This is the way the generation ends. Not with a bang but a whimper. Plagued by misinformation, technical hiccups and an inability to recapture the groundswell of support for the Wii, the Wii U stumbled out of the gate and effectively rung the death knell for this console cycle.
Not far removed from the hype clogging retailers around the release of the Xbox 360 and the PS3 during this console cycle, nor the absolute hysteria surrounding the Wii’s launch, the reception of Nintendo’s newest platform is telling where this generation stands. Where the average lifetime of a console has generally averaged five years, counting from the Xbox 360’s 2005 release, this generation is approaching an elderly 8 years old.
The system outpaces its contemporaries with twice the RAM, an equitable strength in GPU and cavernous disk space. This alone is astounding given Nintendo’s recent take of “style” and “innovation” over “fidelity.” However, hitting those three check-boxes does not a next-gen system make.
The Wii U struggles with a low CPU raising concern from developers across the board. Additionally, system specs and back-end design result in the hardware’s best looking games matching midtier midgeneration titles off the Xbox or PS3 at best. Whether Nintendo refuses it or not (and they have), visual upgrades have been, and for some time will be, the key component of console and generation jumps. The Wii U has caught up but not surpassed its counterparts, and a year away from the powerhouse boxes expected out of Microsoft and Sony, it’s less impressive – another reminder that PC gaming and the graphics tech market are blowing by our current console standards.

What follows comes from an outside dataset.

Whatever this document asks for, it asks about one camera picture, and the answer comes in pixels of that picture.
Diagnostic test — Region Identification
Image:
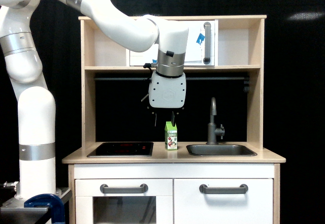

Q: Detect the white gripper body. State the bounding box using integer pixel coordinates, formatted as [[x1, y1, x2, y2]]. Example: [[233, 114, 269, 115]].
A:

However, the twists of the GamePad and evolution of the Wii’s use of motion and audio are interesting. As with the Wii and its motion-based source of innovation, the Wii U’s flexible second-screen GamePad’s use at launch may be more proof-of-concept than effective, and many may use the tool as a gimmick rather than a source of inspiration at first. Despite this, the technology is sound, and the implications, showcased in Nintendo Land’s mini-games or ZombiU’s brilliantly manufactured tension, are potentially exciting if the device’s strengths are used well.
This said, much of the quality seen at launch, and thus far, on the horizon, comes in the form of ports. While great for one-console Wii owners who’d missed out on your Call of Duties and Mass Effects, they are wholly unimpressive and unlikely to please or coerce anyone outside of this select audience. Until developers begin to deliver on the Wii U’s promise, secondhand and graphically choppy ports are all consumers have to look forward to, as long as this generation lasts. This said, something like Batman Arkham City – Armored Edition is still excellent. The game hasn’t changed, except for a few obligatory tack-ons and a sloppier frame rate. In my mind this does not earn in the “definitive edition” Nintendo and Rocksteady PR label it has.
Combined with Nintendo’s general inability to understand what the Internet is, (see: stilted multiplayer set-up, one-console restricted data, non-universal Nintendo ID’s, etc.) I cannot find a reason to be overly enthusiastic or define this system as anything more than the “Wii-add-on” their poor early advertising led many to believe it was. The problem: $300 is a hefty asking price for such a proposition.
It’s usually the arrival of a new console that ushers in the new and does away with the old. However, the sheer length of this cycle has allowed hardware to truly show its age. Whether the pall-bearer or plastic casket, the Wii U has effectively laid this generation to rest.